- [WHAT TO PRODUCE]:
Copy out the entire listing below exactly, but without its pictures.

- [STORED DATA]:
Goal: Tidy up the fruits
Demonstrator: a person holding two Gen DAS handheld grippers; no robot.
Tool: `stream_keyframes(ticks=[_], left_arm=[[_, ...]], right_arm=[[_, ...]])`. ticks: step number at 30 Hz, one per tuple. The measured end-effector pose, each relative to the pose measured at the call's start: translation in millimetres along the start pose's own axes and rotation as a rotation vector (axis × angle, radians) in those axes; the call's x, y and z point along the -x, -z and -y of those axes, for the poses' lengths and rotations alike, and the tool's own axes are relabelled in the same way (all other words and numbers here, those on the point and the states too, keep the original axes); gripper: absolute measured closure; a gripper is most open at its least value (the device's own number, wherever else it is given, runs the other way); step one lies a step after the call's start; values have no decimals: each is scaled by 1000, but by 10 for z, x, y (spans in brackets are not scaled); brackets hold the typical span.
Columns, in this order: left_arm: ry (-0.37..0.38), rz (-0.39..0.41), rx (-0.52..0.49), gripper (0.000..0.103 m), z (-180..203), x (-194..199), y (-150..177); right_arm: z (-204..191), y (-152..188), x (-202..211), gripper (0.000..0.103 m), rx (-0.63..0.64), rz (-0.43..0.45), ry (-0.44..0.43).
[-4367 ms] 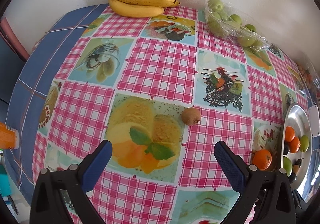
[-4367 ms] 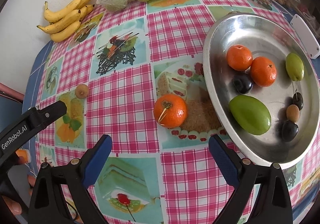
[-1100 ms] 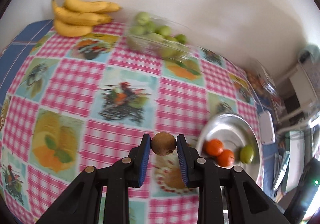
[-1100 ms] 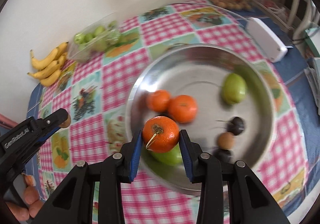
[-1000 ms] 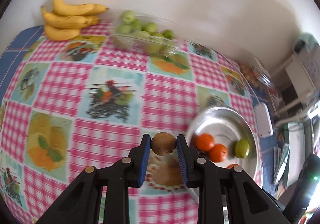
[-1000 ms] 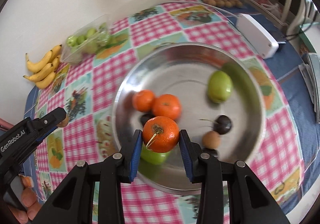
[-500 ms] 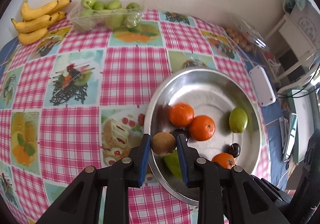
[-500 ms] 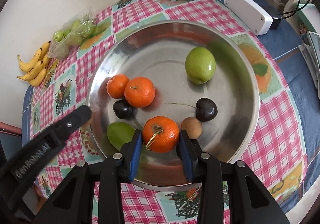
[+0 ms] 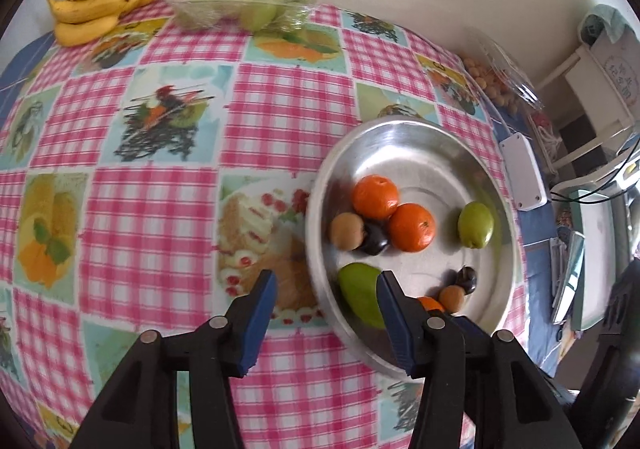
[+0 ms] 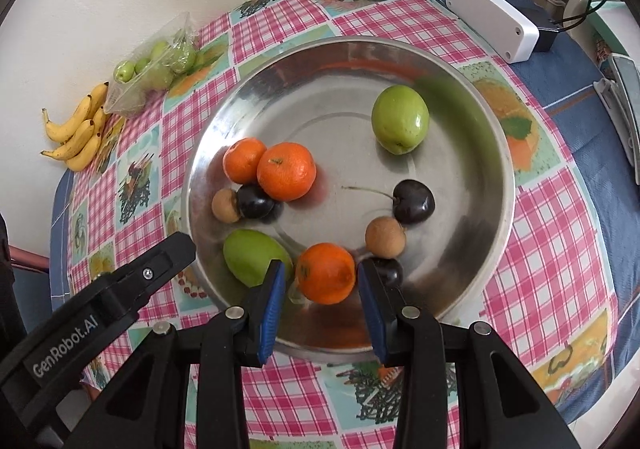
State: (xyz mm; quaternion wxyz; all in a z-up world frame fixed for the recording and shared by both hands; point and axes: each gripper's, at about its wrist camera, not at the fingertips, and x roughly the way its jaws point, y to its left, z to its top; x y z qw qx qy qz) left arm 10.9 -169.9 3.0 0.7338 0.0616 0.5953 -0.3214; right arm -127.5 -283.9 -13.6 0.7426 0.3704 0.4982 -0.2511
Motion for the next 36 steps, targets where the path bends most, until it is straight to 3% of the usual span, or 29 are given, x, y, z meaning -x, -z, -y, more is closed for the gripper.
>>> stream_keyframes(ticks=[2,4,7,9,11,14,19,22,25,36], left_arm=[[-42,12,0,39,-58,53,35],[-91,26,14,20,-161,113,76],[-170,47,55,1,-361,192,185],[-210,50,60,0,-454,227,260],[-253,59,51,0,-513,259,325],[-287,79,46,0,-589,329,437],[-297,91,48,0,-676,392,581],[-338,109,41,0,-701,435,669],[-339,126,51,0,-723,482,714],[-457,126,6,0,-694,545,882]], right_arm=[[-20,52,40,64,11,4,1],[-38,93,60,62,20,4,5],[-51,177,98,52,33,6,17],[-62,235,124,50,44,12,27],[-78,294,143,36,57,19,39],[-110,376,165,28,84,29,52],[-150,513,191,25,121,38,68],[-151,580,207,7,143,49,82],[-138,622,228,6,152,64,94],[-139,682,288,5,173,91,93]])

- [ANSWER BOX]:
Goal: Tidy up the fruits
Demonstrator: a person holding two Gen DAS handheld grippers; no robot.
Tool: `stream_keyframes(ticks=[_], left_arm=[[_, ...]], right_arm=[[_, ...]])`. ticks: step number at 30 Hz, one per tuple. The measured end-effector pose, each relative to the pose measured at the call's start: translation in millimetres along the start pose's own axes and rotation as a rotation vector (axis × angle, radians) in those axes; the call's x, y and z point along the -x, -z and -y of those axes, for the poses' lengths and rotations alike, and the tool's own axes are relabelled in the same way (all other words and numbers here, those on the point and the states too, keep the original axes); gripper: absolute measured closure; a gripper is most open at its least value (the device's own number, wherever else it is given, runs the other way); step one lies a step after the call's start; values have no decimals: each is scaled by 1000, but by 10 for z, x, y (spans in brackets are not scaled); brackets hold the typical span.
Columns, in this order: left_arm: ry (-0.37..0.38), rz (-0.39..0.41), rx (-0.52..0.49), gripper (0.000..0.103 m), z (-180..203), x (-194..199), y (-150..177); right_arm: z (-204..191), y (-152..188), x (-202..211), gripper (0.000..0.103 m), rx (-0.63..0.64), rz (-0.43..0.45), ry (-0.44..0.43).
[-4367 ms] 
[-4367 ms] 
[-1100 ms] 
[-1100 ms] 
[-1000 ms] 
[-1000 ms] 
[-500 ms] 
[-500 ms] 
[+0 ms] 
[+0 ms] 
State: (xyz mm; quaternion wxyz; all in a z-up world frame fixed for the recording and shared by both hands; point and axes: each gripper's, at about its wrist camera, not at the fingertips, and x roughly the way its jaws point, y to its left, z to its top; x y z qw qx qy qz) left arm 10.9 -169.9 3.0 0.7338 0.0616 0.5953 -0.3214; right arm -127.5 -283.9 -13.6 0.7426 0.3704 0.4982 -0.2511
Motion for the next 36 steps, targets where the path bends most, until it is straight to 3% of the usual span, or 29 are given, x, y, z meaning -x, -z, -y, more is closed for the gripper.
>>> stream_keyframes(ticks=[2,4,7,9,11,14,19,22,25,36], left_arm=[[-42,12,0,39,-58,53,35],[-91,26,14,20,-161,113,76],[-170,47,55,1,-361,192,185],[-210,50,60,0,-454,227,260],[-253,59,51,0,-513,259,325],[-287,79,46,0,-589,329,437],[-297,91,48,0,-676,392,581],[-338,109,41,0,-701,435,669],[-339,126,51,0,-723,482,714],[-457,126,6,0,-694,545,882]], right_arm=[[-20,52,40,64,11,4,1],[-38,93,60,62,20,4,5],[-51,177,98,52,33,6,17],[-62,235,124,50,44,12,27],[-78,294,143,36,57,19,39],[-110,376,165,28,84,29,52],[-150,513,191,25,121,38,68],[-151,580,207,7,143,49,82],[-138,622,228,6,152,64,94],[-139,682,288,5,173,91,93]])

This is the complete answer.